結果、大して歯石が付いていなくてもスケーリング自体が口内洗浄を目的としており、それが“半年に1回”より、“3ヶ月に一回”の定期健診を義務化することで、生活習慣病のリスクを下げ、国民を健康にしたいというのが国だという。しかし真の目的は、国による医療費の支出を減らすことなのだとか…。口内環境を健全に維持することで生活習慣病リスクが下がり、国の医療費だけでなく個人の医療費負担も減るのなら、3ヶ月に一度、歯科の定期検診を受ける方が結果的にはお得なのだそう。唯、生活習慣病を患っていない立場としては、このところ一回の受診で3千円から4千円と、以前に比べて高額になっている受診料が、年2回から4回に増えるのは手痛い。それに、都合を考えながら予約を取るのも面倒だな…と思ってしまった。
“国の義務化”と言う言葉に、どれだけの効力があるのかは知らないが、義務とするならそれなりの補助や受診推進の戦略も練らなければならないだろう。見せられた記事を実現させるとしたら、どのくらい先になるのだろう…と考える。構想は想像止まりで、実際、現実になる道のりは長く遠いのではないかと読んでいるが、そうなりゃそうなったで3ヶ月に一度でも検診は受けるだろうから、それまでは半年に一回で充分かな…と思っている。主治医が引退するまでかかりつけを変えるつもりはないが、説法のような授業のような長話は、正直そろそろ遠慮したい。
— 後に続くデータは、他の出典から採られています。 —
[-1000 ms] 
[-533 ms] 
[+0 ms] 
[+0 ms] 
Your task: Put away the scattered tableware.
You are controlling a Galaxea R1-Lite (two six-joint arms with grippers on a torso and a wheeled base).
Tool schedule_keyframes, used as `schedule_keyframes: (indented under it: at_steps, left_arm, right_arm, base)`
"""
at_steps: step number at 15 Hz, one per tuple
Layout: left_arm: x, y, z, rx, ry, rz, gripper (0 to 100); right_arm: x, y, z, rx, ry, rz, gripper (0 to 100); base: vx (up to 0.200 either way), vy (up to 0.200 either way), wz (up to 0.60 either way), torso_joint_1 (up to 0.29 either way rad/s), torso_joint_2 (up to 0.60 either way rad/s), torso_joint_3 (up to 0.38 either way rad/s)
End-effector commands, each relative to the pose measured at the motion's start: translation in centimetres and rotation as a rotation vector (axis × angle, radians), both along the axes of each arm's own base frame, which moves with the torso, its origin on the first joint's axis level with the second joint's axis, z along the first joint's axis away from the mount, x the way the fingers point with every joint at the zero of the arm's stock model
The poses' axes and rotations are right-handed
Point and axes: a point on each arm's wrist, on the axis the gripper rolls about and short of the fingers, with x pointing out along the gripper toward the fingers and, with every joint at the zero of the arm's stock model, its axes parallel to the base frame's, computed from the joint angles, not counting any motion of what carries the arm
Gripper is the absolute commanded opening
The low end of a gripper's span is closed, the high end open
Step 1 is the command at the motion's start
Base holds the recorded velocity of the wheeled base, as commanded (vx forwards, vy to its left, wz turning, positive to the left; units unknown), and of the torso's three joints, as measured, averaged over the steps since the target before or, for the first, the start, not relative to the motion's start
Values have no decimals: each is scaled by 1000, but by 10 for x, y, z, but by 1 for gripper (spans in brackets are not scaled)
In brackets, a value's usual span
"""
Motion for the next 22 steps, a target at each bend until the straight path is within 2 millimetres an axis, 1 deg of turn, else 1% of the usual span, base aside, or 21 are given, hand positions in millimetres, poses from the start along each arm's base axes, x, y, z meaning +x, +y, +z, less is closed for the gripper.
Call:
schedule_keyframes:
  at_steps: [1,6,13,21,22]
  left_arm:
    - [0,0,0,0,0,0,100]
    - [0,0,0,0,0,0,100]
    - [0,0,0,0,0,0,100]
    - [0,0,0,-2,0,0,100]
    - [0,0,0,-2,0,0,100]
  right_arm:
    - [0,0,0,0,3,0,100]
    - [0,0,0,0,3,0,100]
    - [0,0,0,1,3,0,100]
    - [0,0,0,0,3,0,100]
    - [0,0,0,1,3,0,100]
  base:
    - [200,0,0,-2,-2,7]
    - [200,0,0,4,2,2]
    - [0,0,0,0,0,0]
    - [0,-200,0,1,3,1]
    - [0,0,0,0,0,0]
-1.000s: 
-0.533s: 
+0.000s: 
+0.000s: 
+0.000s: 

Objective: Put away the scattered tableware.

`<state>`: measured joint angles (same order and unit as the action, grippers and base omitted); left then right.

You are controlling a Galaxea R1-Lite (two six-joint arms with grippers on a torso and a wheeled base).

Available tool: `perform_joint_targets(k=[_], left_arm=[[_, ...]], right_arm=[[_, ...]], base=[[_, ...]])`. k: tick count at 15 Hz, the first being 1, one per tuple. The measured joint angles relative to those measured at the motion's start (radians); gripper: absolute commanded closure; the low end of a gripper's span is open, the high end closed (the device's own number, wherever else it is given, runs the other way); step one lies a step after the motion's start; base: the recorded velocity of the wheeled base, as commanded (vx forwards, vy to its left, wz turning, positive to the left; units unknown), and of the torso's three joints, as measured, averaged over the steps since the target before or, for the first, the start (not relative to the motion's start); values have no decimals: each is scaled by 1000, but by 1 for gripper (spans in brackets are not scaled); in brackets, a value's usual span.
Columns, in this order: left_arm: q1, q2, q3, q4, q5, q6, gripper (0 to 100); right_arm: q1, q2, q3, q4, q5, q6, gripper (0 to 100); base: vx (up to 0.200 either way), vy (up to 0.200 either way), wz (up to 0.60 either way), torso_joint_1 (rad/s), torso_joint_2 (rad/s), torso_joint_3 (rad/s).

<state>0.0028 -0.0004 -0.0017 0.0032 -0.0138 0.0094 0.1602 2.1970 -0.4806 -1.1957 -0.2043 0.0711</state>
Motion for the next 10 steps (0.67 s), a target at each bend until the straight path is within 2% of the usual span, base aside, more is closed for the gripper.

再び衛生士さんにバトンタッチし、本日のスケーリングを終えた後、ばたばたと歯科医が戻って来た。どうやら私が「歯石がどんなのかわからない」と言ったことを、至極気に掛けていたようで、ずっと資料を探していたみたいだ。実際、“犬の歯石”は見たことがあるし、走り回っているのはわかったので「後でネットで調べます」と言おうとも思ったのだが、まさか用意してくるとは思わなかった。
私の口の中の写真が写っていたモニターに、何処からか移動させて来た歯石の写真は、他の患者のものだった。
「名前は出せませんので…」と、モニター上部の、恐らく患者名が表示されるのであろう場所を、私のカルテを使って隠す。ハイテクなのかローテクなのかわからない。しかし写真は、結構ヤバいことになっていた。
改めて説明を受けながら、昔、とある飲み会で話をした男性の前歯が、真っ黒だったことを思い出した。歯の付け根がやたらと黒く、虫歯ではないようなのに、何故こんなことになっているのかと不思議で仕方がなかった。あれ…歯石が悪化してヤバい状態になってたんじゃないかな…。
最後にフッ素を塗布されながら、幼稚園の時に塗られたフッ素が物凄く苦くて、苦痛で仕方がなかったことを思い出す。ここではずっと青リンゴ味だから、当時ほど苦しみは無いが、やはりフッ素は苦手だ。
歯科矯正とかは今更別に良いかな…と思うが、お金がたんまりあるなら、銀色の詰め物を全部白に変えたいな…とは思っている。こちらの方が実現する想像が難しいが、待合室の壁に貼られた保険適応外のセラミック製の案内を思い出しながら、フッ素の後はうがいが出来ないので、唾だけぺっと吐き出し、紙コップの水で流した。